■ **Assignment**:
What you return must be the full data, repeated verbatim, with no pictures in it.

■ **Information supplied**:

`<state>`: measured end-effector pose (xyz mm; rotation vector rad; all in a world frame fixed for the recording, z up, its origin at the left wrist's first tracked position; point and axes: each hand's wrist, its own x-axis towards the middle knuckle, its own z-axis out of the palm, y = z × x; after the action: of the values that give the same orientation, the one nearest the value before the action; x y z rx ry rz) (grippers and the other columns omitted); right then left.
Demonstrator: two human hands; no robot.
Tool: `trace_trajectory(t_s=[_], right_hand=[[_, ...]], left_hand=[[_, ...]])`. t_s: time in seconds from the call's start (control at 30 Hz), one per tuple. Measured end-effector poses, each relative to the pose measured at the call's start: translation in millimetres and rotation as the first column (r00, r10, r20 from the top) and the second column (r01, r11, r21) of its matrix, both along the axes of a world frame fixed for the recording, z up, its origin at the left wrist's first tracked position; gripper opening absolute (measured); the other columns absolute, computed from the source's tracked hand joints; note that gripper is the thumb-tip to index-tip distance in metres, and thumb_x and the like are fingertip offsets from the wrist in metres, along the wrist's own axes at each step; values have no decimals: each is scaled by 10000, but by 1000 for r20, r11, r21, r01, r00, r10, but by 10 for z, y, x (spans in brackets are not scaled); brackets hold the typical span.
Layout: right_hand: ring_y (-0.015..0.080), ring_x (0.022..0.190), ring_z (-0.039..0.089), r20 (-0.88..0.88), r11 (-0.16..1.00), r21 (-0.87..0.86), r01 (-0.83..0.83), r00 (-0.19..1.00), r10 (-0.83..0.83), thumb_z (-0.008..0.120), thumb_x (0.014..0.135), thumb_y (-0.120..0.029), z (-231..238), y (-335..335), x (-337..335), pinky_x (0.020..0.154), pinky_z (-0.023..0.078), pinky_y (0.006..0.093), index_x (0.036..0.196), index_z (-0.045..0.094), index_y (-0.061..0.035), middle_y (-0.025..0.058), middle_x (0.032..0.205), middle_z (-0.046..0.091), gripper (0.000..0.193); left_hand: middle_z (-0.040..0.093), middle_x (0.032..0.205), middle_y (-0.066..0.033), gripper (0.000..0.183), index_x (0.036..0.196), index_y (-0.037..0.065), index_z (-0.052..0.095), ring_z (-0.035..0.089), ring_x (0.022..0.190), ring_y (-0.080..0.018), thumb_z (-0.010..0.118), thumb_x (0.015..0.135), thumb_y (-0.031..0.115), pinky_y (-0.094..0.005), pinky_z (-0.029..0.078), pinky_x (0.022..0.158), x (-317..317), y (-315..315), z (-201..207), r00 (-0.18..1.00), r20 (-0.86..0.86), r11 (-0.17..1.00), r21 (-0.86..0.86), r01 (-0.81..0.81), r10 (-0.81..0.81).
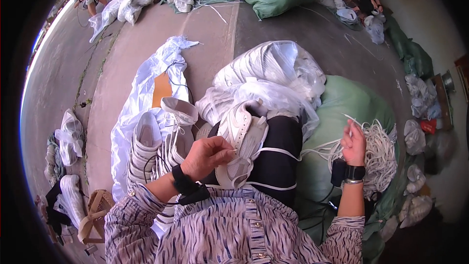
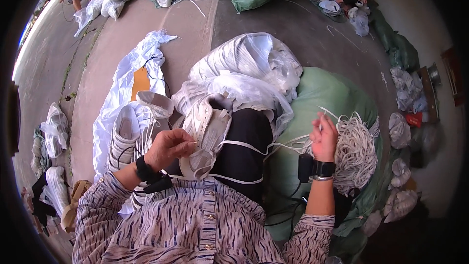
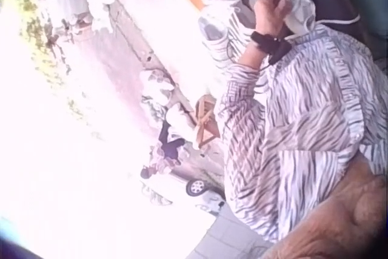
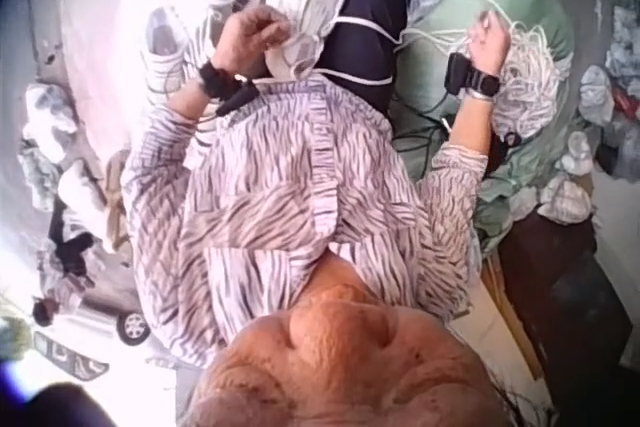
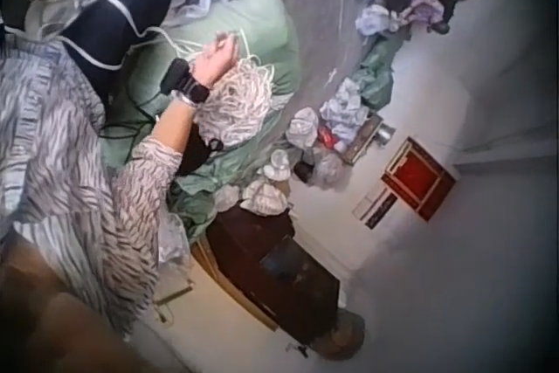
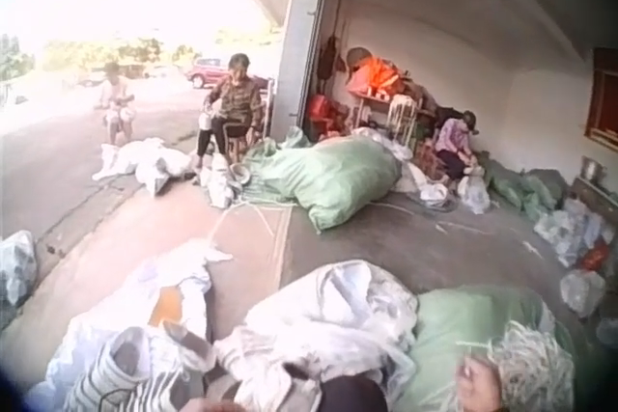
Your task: Lacing a pair of white sneakers while sitting among storage bags.
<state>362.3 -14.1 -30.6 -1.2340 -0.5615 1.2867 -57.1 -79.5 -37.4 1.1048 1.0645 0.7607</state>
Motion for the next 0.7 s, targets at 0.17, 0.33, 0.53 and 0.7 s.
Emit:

■ **Written response**:
`<state>`: measured end-effector pose (xyz mm; rotation vector rad; all in a world frame fixed for the recording, z up, its origin at the left wrist's first tracked position; point and axes: each hand's wrist, its own x-axis towards the middle knuckle, its own z-axis out of the palm, y = z × x; after the action: of the values that give the same orientation, the one nearest the value before the action; x y z rx ry rz) (grippers and the other columns omitted); right then left.
Demonstrator: two human hands; no robot.
Tool: `trace_trajectory(t_s=[_], right_hand=[[_, ...]], left_hand=[[_, ...]])`. t_s: time in seconds from the call's start (control at 30 Hz), one per tuple. Measured end-effector poses, each relative to the pose measured at the call's start: translation in millimetres and rotation as the first column (r00, r10, r20 from the top) and the second column (r01, r11, r21) of its matrix, both along the axes of a world frame fixed for the recording, z up, its origin at the left wrist's first tracked position; gripper opening absolute (measured); the other columns absolute, computed from the source's tracked hand joints; note that gripper is the thumb-tip to index-tip distance in metres, and thumb_x and the like are fingertip offsets from the wrist in metres, along the wrist's own axes at each step; values have no decimals: each is scaled by 10000, but by 1000 for r20, r11, r21, r01, r00, r10, but by 10 for z, y, x (spans in brackets are not scaled); brackets hold the typical span.
Layout: right_hand: ring_y (-0.015..0.080), ring_x (0.022..0.190), ring_z (-0.039..0.089), r20 (-0.88..0.88), r11 (-0.16..1.00), r21 (-0.87..0.86), r01 (-0.83..0.83), r00 (-0.19..1.00), r10 (-0.83..0.83), thumb_z (-0.008..0.120), thumb_x (0.014..0.135), thumb_y (-0.120..0.029), z (-231..238), y (-335..335), x (-337..335), pinky_x (0.020..0.154), pinky_z (-0.023..0.078), pinky_y (0.006..0.093), index_x (0.036..0.196), index_z (-0.045..0.094), index_y (-0.061..0.035), middle_y (-0.025..0.058), middle_x (0.032..0.205), middle_z (-0.046..0.091), gripper (0.000..0.193); left_hand: middle_z (-0.040..0.093), middle_x (0.032..0.205), middle_y (-0.066..0.033), gripper (0.000..0.183), index_x (0.036..0.196), index_y (-0.037..0.065), index_z (-0.052..0.095), ring_z (-0.035..0.089), ring_x (0.022..0.190), ring_y (-0.080..0.018), thumb_z (-0.010..0.118), thumb_x (0.015..0.135), thumb_y (-0.031..0.115), pinky_y (-0.094..0.005), pinky_z (-0.029..0.078), pinky_x (0.022..0.158), x (-317..317), y (-315..315), z (-201..207), r00 (-0.18..1.00), r20 (-0.86..0.86), r11 (-0.17..1.00), r21 (-0.86..0.86), r01 (-0.81..0.81), r10 (-0.81..0.81).
Your task: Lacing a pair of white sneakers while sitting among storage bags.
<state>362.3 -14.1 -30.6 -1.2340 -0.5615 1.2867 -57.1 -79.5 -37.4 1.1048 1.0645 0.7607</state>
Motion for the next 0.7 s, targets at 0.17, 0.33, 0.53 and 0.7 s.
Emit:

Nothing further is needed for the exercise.